Elles attendirent que le silence se fût rétabli dans la grande maison et qu'Honorine se fût endormie. Angélique ouvrit un coffre dans un coin de l'arrière-cuisine et en tira sa plus solide mante ainsi qu'un fichu de laine qu'elle noua énergiquement sous son menton pour maintenir sa coiffe.

– Je n'ai pas voulu parler à maître Berne de mon projet, dit-elle à Abigaël, parce qu'il m'aurait certainement empêchée de le mettre à exécution. Or, il n'y a que moi qui puisse agir. Il faut cependant que vous sachiez.
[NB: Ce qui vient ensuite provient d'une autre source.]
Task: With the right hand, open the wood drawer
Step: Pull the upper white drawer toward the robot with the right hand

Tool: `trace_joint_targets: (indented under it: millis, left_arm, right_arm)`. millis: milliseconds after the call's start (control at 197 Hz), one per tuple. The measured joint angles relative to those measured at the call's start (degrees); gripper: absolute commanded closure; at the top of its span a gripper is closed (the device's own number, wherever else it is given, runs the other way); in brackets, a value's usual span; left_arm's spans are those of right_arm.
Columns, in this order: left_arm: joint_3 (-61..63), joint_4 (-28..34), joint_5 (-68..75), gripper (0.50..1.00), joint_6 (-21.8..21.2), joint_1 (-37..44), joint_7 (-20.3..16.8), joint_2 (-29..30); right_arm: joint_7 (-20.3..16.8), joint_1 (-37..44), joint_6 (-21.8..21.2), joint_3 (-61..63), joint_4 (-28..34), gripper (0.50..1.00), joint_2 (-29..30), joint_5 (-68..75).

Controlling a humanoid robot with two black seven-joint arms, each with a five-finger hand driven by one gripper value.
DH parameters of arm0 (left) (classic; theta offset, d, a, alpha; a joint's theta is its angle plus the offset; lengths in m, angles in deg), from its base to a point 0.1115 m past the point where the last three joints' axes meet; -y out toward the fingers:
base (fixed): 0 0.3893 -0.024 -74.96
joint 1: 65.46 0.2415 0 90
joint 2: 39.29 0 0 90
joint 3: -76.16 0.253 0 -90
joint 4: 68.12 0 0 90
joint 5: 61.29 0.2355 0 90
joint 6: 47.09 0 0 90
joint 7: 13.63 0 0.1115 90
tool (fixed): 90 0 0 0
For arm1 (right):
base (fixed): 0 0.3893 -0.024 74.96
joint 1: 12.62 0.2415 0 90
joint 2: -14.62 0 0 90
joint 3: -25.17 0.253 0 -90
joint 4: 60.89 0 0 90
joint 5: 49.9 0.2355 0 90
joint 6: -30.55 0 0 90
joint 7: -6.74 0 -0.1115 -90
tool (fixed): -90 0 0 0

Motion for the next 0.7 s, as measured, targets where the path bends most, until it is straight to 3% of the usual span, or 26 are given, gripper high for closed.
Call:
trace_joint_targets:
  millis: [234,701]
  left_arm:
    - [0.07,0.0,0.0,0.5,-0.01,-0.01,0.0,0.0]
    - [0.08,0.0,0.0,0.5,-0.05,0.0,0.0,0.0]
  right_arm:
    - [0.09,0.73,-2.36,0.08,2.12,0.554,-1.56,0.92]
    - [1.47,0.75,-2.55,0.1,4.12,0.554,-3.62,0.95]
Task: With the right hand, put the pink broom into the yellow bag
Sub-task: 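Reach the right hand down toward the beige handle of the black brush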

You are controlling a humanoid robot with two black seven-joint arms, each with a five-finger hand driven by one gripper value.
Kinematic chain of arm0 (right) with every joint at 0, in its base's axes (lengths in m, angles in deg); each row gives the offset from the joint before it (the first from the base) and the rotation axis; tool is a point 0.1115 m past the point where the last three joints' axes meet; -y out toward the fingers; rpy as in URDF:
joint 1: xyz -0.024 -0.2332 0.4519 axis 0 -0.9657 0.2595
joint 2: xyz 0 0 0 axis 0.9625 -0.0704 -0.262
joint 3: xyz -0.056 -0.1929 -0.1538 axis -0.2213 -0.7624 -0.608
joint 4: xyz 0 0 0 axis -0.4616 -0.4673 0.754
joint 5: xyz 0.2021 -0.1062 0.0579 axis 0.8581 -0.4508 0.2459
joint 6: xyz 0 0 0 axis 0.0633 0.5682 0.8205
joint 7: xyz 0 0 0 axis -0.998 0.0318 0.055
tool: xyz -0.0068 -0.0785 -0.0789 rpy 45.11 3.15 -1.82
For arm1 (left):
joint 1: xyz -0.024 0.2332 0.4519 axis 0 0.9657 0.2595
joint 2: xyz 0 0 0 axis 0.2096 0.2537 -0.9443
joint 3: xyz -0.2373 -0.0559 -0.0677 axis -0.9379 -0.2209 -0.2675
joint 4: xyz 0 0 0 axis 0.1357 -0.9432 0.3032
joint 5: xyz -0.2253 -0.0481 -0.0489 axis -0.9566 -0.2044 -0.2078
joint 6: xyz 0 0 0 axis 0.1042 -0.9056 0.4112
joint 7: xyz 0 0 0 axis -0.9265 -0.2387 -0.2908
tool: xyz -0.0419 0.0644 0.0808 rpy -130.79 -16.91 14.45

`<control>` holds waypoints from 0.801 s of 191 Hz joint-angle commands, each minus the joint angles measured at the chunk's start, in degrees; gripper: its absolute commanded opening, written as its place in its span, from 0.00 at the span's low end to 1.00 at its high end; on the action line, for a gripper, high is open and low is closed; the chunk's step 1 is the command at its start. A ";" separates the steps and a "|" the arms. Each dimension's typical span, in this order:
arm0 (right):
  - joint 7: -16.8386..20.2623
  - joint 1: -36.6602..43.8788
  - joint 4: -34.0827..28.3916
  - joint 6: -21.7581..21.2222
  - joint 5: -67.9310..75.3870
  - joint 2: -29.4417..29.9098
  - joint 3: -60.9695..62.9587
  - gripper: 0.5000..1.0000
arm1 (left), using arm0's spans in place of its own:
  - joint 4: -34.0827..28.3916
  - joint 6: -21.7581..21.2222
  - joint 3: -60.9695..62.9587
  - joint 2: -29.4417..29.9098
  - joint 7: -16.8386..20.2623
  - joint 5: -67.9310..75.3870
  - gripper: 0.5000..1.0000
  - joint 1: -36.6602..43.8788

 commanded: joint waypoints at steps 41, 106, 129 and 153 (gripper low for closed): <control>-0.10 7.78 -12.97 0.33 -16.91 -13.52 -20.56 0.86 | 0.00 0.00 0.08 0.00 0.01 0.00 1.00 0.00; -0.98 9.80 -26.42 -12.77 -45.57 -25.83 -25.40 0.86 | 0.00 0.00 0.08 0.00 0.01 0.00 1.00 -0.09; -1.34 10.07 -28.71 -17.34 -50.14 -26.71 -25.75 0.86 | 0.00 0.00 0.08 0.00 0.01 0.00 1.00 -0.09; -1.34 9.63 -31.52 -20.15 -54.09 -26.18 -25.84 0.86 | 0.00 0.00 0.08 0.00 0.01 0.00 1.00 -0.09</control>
Et elle dévoila tout, pêle-mêle. On les avait trahis. Qui ? Peut-être un commis des Manigault. Peut-être un des leurs ?... Qu'importait, au fond ! Ce qui comptait c'était que Baumier était au courant de tout. Il savait leurs noms. Des sbires et des archers les surveillaient, surveillaient les entrepôts, le Sainte-Marie. Leurs maisons à tous étaient déjà marquées. L'ange noir des désastres avait posé son invisible main au frontispice des belles demeures ou des modestes échoppes du quartier sous les murs. Demain, on viendrait tous les arrêter.

Abigaël écoutait sans broncher. Plus que jamais, elle ressemblait à une madone flamande avec son long et doux visage aux sourcils pâles, sous sa coiffe blanche. Elle restait calme. Elle avait assez de force d'âme pour se résigner à ce qui devait advenir, mais cela lui était facile, songeait Angélique, parce que Abigaël ne savait pas ce qu'était le malheur. Elle ignorait ce que c'était que d'être en prison, que d'être traquée comme un gibier, que de n'avoir pas une pierre où poser sa tête, que d'appeler vainement au secours, parmi les siens.

– Il nous reste une chance, confirma-t-elle. Je veux la risquer. C'est pour cela qu'il faut que je sorte encore ce soir.

Abigaël tressaillit.

– Ce soir ? Par cette tempête ? Écoutez...

Le vent ébranlait les volets et les vitres. La pluie avait repris et le bruit de ses cataractes se mêlait au mugissement sourd de la mer.

– Les heures sont comptées, dit Angélique. Il faut que, demain, nous soyons tous embarqués, sinon nous sommes perdus.

– Embarqués ? Comment cela serait-il possible ? Vous dites vous-même que le port est gardé. Et aucun bateau ne voudra prendre la mer par ce temps.

– Un seul ne suffit-il pas ? fit Angélique têtue. Il faut courir cette chance, la dernière. Tenez-vous prête, Abigaël. Pendant mon absence, je voudrais que vous prépariez le bagage de chacun. Très peu de choses : un habit de rechange, un peu de linge.

– Quand allez-vous revenir ?

– Je ne sais pas. À l'aube, peut-être. Mais tenez-vous prêts... Je vous apporterai sans doute la nouvelle que le navire vous attend pour appareiller et qu'il faut se hâter.

Elle gagna la porte, s'arrêta comme saisie d'une nouvelle idée :

– Si je ne revenais pas, Abigaël... ma fille Honorine, quoi qu'il arrive, vous essaieriez de la protéger. Mais que je suis bête !... Je dois revenir. Il ne peut pas en être autrement !

Abigaël la rejoignit et lui mit le bras autour des épaules.

– Qu'allez-vous faire, Angélique ?

– Rien que de très simple. Je vais trouver un capitaine de navire que je connais, et lui demander de nous emmener, tous.

La jeune fille la serrait très fort contre elle et, en levant les yeux, Angélique fut frappée par ses traits lumineux.

Une vision naïve de son enfance vint se mêler au réconfort qu'elle éprouvait de découvrir cette amitié. Quand elle était petite et que la tempête passait en sifflant au-dessus des marais de Monte-loup, elle s'imaginait qu'elle était dans les bras de la Vierge Marie et sa peur s'évanouissait. Elle appuya son front contre l'épaule d'Abigaël. Celle-ci dit à mi-voix.